Chaque nouveau requirement coûte environ €30 000 et trois semaines. Un nouveau champ de grading ? €30K. Intégration avec Blancco ? €30K et une conversation avec Raymond sur les API qui met tout le monde mal à l'aise. Support multi-warehouse ? Raymond vous rappellera. Raymond rappelle toujours. Éventuellement.
Le logiciel le plus cher du monde est celui qui était bon marché à construire et impossible à changer.
Le problème de documentation
Quand quelqu'un demande "le système est-il documenté ?", la réponse est un Post-it sur le rack serveur qui dit "Raymond's system — DO NOT UPDATE FILEMAKER." Ce n'est pas de la documentation. C'est une étiquette d'avertissement.
La vraie logique de votre système existe à trois endroits : la mémoire de Raymond, le fichier FileMaker, et la connaissance institutionnelle accumulée des trois employés qui l'utilisent depuis assez longtemps pour savoir qu'il faut cliquer deux fois sur "Refresh" après avoir ajouté un record, sinon il ne s'enregistre pas. Personne ne l'a écrit. Personne n'en a besoin, parce que les personnes qui le savent sont encore là. Mais l'une pense à la retraite, et une autre vient de mettre à jour son profil LinkedIn, ce qui dans votre secteur équivaut à une alerte tornade.
La peur du remplacement
Vous avez pensé à le remplacer. Bien sûr. Vous avez regardé des ERPs. Vous avez assisté à des démos. Vous avez reçu des propositions qui font pleurer — pas seulement à cause du prix (même si aussi), mais à cause du calendrier d'implémentation. Douze mois. Dix-huit mois. "It depends on your requirements." Tout dépend de vos requirements, et vos requirements dépendent des layouts de Raymond, et les layouts de Raymond dépendent de décisions prises en 2014 dont personne ne se souvient.

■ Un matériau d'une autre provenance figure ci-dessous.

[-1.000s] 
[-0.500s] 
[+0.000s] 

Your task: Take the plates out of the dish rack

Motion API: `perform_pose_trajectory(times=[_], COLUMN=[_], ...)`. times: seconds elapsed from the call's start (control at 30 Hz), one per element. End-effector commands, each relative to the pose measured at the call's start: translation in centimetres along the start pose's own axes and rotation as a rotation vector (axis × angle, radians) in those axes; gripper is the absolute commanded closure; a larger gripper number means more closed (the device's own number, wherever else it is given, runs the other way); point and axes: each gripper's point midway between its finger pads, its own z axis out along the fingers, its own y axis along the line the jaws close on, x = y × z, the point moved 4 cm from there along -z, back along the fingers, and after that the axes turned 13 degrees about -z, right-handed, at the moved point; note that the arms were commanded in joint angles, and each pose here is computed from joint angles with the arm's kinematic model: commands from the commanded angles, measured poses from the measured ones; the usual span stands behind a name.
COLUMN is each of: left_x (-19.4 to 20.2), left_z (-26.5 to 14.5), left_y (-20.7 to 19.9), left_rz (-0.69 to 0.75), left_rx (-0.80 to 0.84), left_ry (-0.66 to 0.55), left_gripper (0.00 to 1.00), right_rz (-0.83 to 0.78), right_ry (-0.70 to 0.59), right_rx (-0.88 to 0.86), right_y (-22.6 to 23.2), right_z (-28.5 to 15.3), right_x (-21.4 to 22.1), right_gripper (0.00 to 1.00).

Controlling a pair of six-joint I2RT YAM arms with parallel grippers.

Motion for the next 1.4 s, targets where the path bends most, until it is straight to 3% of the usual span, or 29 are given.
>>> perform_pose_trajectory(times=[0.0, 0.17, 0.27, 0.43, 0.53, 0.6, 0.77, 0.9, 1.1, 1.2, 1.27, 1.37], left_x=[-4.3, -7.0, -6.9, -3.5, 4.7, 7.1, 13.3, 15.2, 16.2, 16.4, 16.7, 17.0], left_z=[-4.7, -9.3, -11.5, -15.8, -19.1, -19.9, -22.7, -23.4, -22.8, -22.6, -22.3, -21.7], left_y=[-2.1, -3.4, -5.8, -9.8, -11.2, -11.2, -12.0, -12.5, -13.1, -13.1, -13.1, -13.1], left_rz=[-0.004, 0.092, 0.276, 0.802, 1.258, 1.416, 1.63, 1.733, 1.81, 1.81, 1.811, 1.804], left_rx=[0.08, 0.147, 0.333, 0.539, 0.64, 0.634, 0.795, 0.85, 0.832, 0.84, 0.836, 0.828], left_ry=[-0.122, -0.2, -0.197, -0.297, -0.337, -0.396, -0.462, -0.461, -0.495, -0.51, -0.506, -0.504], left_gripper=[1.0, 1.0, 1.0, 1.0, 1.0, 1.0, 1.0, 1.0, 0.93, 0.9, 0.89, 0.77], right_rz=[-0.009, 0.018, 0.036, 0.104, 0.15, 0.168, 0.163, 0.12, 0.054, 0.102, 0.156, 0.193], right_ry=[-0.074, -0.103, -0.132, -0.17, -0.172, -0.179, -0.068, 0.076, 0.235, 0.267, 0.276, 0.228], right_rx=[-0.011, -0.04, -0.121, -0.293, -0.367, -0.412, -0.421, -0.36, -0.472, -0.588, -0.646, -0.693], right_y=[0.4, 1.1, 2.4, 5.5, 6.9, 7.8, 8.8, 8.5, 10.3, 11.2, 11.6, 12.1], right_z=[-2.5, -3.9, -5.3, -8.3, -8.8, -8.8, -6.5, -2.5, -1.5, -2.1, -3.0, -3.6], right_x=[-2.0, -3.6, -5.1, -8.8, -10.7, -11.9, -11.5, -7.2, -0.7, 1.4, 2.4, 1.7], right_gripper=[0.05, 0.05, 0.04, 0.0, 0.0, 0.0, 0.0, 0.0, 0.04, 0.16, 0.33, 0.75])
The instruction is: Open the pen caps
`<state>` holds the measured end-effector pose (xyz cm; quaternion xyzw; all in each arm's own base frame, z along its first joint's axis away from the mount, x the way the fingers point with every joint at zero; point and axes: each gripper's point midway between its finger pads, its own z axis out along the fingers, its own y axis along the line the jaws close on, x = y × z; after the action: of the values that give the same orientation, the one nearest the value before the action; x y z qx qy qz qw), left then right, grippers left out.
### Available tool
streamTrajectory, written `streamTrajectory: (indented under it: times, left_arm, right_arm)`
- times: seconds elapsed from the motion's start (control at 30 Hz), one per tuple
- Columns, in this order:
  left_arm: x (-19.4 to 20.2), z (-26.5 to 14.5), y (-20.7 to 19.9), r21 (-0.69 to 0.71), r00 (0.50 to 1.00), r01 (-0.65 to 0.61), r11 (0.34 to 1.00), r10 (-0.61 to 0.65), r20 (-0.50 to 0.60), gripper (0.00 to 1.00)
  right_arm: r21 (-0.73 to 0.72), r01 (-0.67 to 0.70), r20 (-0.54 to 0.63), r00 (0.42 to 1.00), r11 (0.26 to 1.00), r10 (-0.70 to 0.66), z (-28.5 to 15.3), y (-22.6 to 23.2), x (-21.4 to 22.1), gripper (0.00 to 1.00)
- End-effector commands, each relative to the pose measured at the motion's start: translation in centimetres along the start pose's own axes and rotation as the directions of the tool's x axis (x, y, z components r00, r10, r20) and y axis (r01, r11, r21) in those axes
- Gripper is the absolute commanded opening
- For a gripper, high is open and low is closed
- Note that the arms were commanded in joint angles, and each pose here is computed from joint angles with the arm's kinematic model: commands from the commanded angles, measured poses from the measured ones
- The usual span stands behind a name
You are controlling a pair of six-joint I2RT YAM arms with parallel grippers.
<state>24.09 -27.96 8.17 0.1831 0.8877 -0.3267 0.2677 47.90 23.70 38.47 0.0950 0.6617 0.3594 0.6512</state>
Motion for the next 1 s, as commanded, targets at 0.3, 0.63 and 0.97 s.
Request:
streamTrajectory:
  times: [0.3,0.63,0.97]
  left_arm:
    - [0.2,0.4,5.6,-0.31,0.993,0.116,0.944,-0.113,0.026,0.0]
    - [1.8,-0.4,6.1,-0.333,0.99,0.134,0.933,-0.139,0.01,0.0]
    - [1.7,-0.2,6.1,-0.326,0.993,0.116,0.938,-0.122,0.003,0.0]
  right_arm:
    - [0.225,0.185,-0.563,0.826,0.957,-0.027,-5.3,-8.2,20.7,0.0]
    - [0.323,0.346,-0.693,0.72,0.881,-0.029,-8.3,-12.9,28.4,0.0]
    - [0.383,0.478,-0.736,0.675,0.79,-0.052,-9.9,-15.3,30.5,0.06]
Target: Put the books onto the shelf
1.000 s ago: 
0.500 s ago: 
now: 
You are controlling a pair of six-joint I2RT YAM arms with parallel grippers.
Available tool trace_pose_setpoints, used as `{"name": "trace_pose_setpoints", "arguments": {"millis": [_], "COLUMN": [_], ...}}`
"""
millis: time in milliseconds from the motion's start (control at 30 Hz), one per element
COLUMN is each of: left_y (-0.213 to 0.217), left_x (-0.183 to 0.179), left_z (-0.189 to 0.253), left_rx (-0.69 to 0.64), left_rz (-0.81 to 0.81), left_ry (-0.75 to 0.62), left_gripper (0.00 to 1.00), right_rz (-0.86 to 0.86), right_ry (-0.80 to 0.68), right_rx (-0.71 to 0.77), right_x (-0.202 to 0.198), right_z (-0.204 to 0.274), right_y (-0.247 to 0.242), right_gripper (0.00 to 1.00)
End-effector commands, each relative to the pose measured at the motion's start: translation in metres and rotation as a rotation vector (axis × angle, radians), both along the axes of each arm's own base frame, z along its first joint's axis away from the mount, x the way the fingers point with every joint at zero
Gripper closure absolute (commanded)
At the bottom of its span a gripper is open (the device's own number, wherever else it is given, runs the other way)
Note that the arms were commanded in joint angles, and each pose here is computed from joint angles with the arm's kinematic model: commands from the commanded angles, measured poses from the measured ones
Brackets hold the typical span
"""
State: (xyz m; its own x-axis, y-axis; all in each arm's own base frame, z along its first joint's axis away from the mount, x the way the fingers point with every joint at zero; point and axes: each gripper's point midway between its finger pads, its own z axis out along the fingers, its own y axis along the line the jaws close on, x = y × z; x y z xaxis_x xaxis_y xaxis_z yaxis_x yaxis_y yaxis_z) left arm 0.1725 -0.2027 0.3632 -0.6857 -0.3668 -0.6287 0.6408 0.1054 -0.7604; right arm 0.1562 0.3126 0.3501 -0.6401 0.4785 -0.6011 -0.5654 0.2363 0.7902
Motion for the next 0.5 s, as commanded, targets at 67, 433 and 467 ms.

La peur du remplacement est rationnelle. La migration est douloureuse. Le data mapping est fastidieux. La période de transition — où les deux systèmes tournent en parallèle et où tout le monde déteste tout — peut durer des mois. Mais cette peur doit être comparée au coût de rester : €30K par changement, trois semaines de lead time, dépendance à une seule personne, pas de vraie capacité d'intégration, et un système qui devra de toute façon être remplacé un jour. La question est de savoir si vous le remplacez selon votre calendrier ou en mode urgence quand Raymond ne décrochera enfin plus.
Raymond vous a construit un bon système. Il vous a bien servi. Mais l'écart entre ce qu'il peut faire et ce dont vous avez besoin s'élargit chaque année, et chaque année cet écart coûte plus cher à combler. La taxe FileMaker n'est pas le coût de licence. C'est le coût d'opportunité d'opérer à la vitesse de 2014 dans un marché de 2026.
Quelque part, Raymond construit une autre base FileMaker pour quelqu'un d'autre. Il vous souhaite du bien. Il ne peut simplement plus vous aider. Pas à un prix qui a du sens. Pas à une vitesse qui compte.